Since there is no relation between FunctionN types in Scala, this cannot be done without a level-level template somewhere - there is simply no way to abstract from the methods of related apply objects without listing all possible number of members.
You can do this manually using the CompanionN[A, B, C, ...] feature set CompanionN[A, B, C, ...] , but it is rather annoying. Shapeless provides a much better solution for writing something like the following:
import shapeless.{ Generic, HList }, shapeless.ops.product.ToHList class CaseClassCompanion[C] { def tupled[P <: Product, R <: HList](p: P)(implicit gen: Generic.Aux[C, R], toR: ToHList.Aux[P, R] ): C = gen.from(toR(p)) }
And then:
case class Book(id: Int, isbn: String, name: String) object Book extends CaseClassCompanion[Book] case class Author(id: Int, name: String) object Author extends CaseClassCompanion[Author]

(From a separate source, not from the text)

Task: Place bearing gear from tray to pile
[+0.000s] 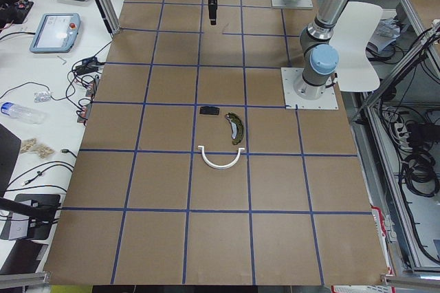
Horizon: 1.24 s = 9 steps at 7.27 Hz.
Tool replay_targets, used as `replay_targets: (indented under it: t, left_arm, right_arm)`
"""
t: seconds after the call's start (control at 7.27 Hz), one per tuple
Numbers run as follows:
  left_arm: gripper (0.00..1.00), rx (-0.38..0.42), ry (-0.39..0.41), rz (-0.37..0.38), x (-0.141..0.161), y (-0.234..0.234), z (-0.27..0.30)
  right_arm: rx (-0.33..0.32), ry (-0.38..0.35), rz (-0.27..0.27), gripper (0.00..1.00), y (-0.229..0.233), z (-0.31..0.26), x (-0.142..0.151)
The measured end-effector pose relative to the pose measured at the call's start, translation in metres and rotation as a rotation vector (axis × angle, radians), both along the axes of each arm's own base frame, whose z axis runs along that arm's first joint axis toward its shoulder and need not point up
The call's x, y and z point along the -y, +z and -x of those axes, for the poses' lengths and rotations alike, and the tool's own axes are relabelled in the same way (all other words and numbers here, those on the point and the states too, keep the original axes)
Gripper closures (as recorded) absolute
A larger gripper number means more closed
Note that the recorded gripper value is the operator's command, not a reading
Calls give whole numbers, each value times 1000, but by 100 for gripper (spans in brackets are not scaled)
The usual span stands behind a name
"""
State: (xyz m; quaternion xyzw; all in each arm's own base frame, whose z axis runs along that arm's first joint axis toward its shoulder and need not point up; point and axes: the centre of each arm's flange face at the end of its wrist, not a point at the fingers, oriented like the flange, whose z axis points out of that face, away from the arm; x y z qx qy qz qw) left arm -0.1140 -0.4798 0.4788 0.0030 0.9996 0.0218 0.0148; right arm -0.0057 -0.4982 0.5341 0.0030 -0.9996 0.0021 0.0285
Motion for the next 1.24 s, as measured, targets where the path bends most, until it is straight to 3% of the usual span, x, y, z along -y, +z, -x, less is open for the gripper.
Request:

What you can use as follows:
scala> Book.tupled((0, "some ISBN", "some name")) res0: Book = Book(0,some ISBN,some name) scala> Author.tupled((0, "some name")) res1: Author = Author(0,some name)
Perhaps you donβt even need a part of CaseClassCompanion , since you can build a general method that converts tuples to case classes (provided that the type members line up):
class PartiallyAppliedProductToCc[C] { def apply[P <: Product, R <: HList](p: P)(implicit gen: Generic.Aux[C, R], toR: ToHList.Aux[P, R] ): C = gen.from(toR(p)) } def productToCc[C]: PartiallyAppliedProductToCc[C] = new PartiallyAppliedProductToCc[C]
And then:
scala> productToCc[Book]((0, "some ISBN", "some name")) res2: Book = Book(0,some ISBN,some name) scala> productToCc[Author]((0, "some name")) res3: Author = Author(0,some name)
This will work for case classes with up to 22 members (since the apply method on a companion object cannot be eta-extended to a function if there are more than 22 arguments).